_WHAT IS NEEDED_:
For the listing below, give the count of lines containing "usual", and no other text.
**** RECORDED INFORMATION ****
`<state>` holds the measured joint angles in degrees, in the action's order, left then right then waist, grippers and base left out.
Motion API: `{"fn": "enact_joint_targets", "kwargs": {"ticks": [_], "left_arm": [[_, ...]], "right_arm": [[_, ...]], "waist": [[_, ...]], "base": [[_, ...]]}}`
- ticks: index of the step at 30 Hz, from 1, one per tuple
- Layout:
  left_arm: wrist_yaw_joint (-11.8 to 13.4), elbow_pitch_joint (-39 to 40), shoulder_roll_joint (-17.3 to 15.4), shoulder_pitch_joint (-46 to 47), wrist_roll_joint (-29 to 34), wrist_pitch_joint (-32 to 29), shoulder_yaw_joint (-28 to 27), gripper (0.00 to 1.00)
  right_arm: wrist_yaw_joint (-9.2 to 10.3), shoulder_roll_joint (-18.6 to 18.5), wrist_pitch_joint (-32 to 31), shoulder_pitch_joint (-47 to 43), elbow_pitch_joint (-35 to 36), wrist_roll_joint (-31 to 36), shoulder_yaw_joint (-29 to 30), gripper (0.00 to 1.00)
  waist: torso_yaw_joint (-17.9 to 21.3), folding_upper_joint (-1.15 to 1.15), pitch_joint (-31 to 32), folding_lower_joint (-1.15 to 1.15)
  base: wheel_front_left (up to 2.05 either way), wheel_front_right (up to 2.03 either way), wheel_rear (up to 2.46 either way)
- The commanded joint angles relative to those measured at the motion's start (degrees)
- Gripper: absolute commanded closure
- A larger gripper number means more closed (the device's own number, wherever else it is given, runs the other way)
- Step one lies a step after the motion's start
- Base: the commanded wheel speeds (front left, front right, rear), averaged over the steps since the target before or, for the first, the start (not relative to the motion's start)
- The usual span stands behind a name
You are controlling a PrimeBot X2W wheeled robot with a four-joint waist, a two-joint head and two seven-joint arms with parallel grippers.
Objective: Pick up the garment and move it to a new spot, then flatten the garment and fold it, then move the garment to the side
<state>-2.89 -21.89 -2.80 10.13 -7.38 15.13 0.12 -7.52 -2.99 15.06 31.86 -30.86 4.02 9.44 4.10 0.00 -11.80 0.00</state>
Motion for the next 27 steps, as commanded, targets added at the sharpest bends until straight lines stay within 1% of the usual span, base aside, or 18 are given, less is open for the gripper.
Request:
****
_TASK SOLUTION_:
2